754 "La Iglesia, en efecto, es el redil cuya puerta única y
necesaria es Cristo(Jn 10, 1-10). Es también el rebaño cuy pastor será el mismo Dios, como él mismo anunció (cf. Is 40, 11; Ez 34,
11-31). Aunque son pastores humanos quienes gobiernan a las
ovejas, sin embargo es Cristo mismo el que sin cesar las guía y
alimenta; El, el Buen Pastor y Cabeza de los pastores (cf. Jn 10, 11; 1 P 5, 4), que dio su vida por las ovejas (cf. Jn 10, 11-15)".
755 "La Iglesia es labranza o campo de Dios (1 Co 3, 9). En
este campo crece el antiguo olivo cuya raíz santa fueron los patriarcas y en el que tuvo y tendrá lugar la reconciliación de los
judíos y de los gentiles (Rm 11, 13-26). El labrador del cielo la plantó como viña selecta (Mt 21, 33-43 par.; cf. Is 5, 1-7). La
verdadera vid es Cristo, que da vida y fecundidad a los
sarmientos, es decir, a nosotros, que permanecemos en él por medio de la Iglesia y que sin él no podemos hacer nada (Jn 15, 1-
5)".
756 "También muchas veces a la Iglesia se la llama construcción de Dios (1 Co 3, 9). El Señor mismo se comparó a la
piedra que desecharon los constructores, pero que se convirtió en
la piedra angular (Mt 21, 42 par.; cf. Hch 4, 11; 1 P 2, 7; Sal 118, 22). Los apóstoles construyen la Iglesia sobre ese fundamento (cf.
1 Co 3, 11), que le da solidez y cohesión. Esta construcción recibe
diversos nombres: casa de Dios: casa de Dios (1 Tim 3, 15) en la que habita su familia, habitación de Dios en el Espíritu (Ef 2, 19-
22), tienda de Dios con los hombres (Ap 21, 3), y sobre todo,
templo santo. Representado en los templos de piedra, los Padres cantan sus alabanzas, y la liturgia, con razón, lo compara a la
ciudad santa, a la nueva Jerusalén. En ella, en efecto, nosotros
como piedras vivas entramos en su construcción en este mundo (cf. 1 P 2, 5). San Juan ve en el mundo renovado bajar del cielo,
de junto a Dios, esta ciudad santa arreglada como una esposa
embellecidas para su esposo (Ap 21, 1-2)". 757 "La Iglesia que es llamada también "la Jerusalén de
arriba" y "madre nuestra" (Ga 4, 26; cf. Ap 12, 17), y se la
describe como la esposa inmaculada del Cordero inmaculado (Ap 19, 7; 21, 2. 9; 22, 17). Cristo `la amó y se entregó por ella para
santificarla' (Ef 5, 25-26); se unió a ella en alianza indisoluble, `la
alimenta y la cuida' (Ef 5, 29) sin cesar" (LG 6)” (Catecismo de la Iglesia católica nn.753-757).

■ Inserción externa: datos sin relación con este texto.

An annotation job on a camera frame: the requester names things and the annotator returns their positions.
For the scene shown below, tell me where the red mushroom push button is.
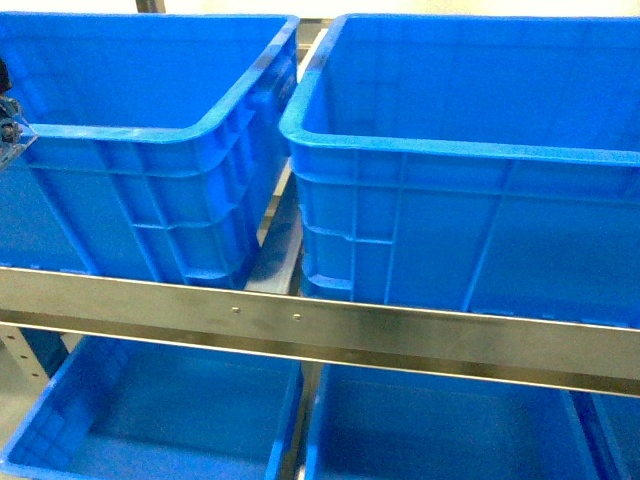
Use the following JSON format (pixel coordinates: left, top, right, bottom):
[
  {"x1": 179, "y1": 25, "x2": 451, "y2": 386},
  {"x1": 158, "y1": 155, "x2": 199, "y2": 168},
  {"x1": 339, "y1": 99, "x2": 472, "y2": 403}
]
[{"x1": 1, "y1": 60, "x2": 38, "y2": 170}]

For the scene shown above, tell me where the blue crate upper right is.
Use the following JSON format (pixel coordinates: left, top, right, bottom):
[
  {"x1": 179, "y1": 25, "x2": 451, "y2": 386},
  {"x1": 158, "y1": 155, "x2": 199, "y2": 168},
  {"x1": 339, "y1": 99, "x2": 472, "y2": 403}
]
[{"x1": 280, "y1": 14, "x2": 639, "y2": 328}]

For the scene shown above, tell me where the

En esta misma línea se sitúan esas imágenes preciosas de los
Padres en las que se refiere a la Iglesia con el misterio de la luna,
que refleja la luz que le viene de Cristo, sol cuya luz ilumina
desde lo alto. O el tema de la Iglesia santa y pecadora, casta
meretriz, “negra pero hermosa” según el Cantar de los Cantares. O la túnica inconsútil de la pasión de Cristo, que no debería jamás
de haberse rasgado... En el Museo de Letrán se conservan dos
fragmentos de la célebre inscripción de Abercio, “la reina de las inscripciones cristianas, como ha sido definida por los
arqueólogos. Al final de su vida, un cristiano de Hierápolis en Asia Menor, hizo grabar en piedra a finales del siglo II un
epitafio. En él, en lenguaje velado y propio de las disciplinas de
arcano, debido a las persecuciones en curso, cuenta lo que vio en sus viajes por el mundo. Vale la pena conocerlo, pues nos hace
ver con qué ojos podría mirarse también hoy a la Iglesia:
“Mi nombre es Abercio, y soy discípulo de un venerable
Pastor.
Éste me enseñó las Escrituras fieles y me envió a Roma a contemplar la majestad soberana,
a ver una reina con vestiduras de oro y zapatos de oro.
Vi también un pueblo que tenía un magnífico sello. En todas partes encontraba hermanos.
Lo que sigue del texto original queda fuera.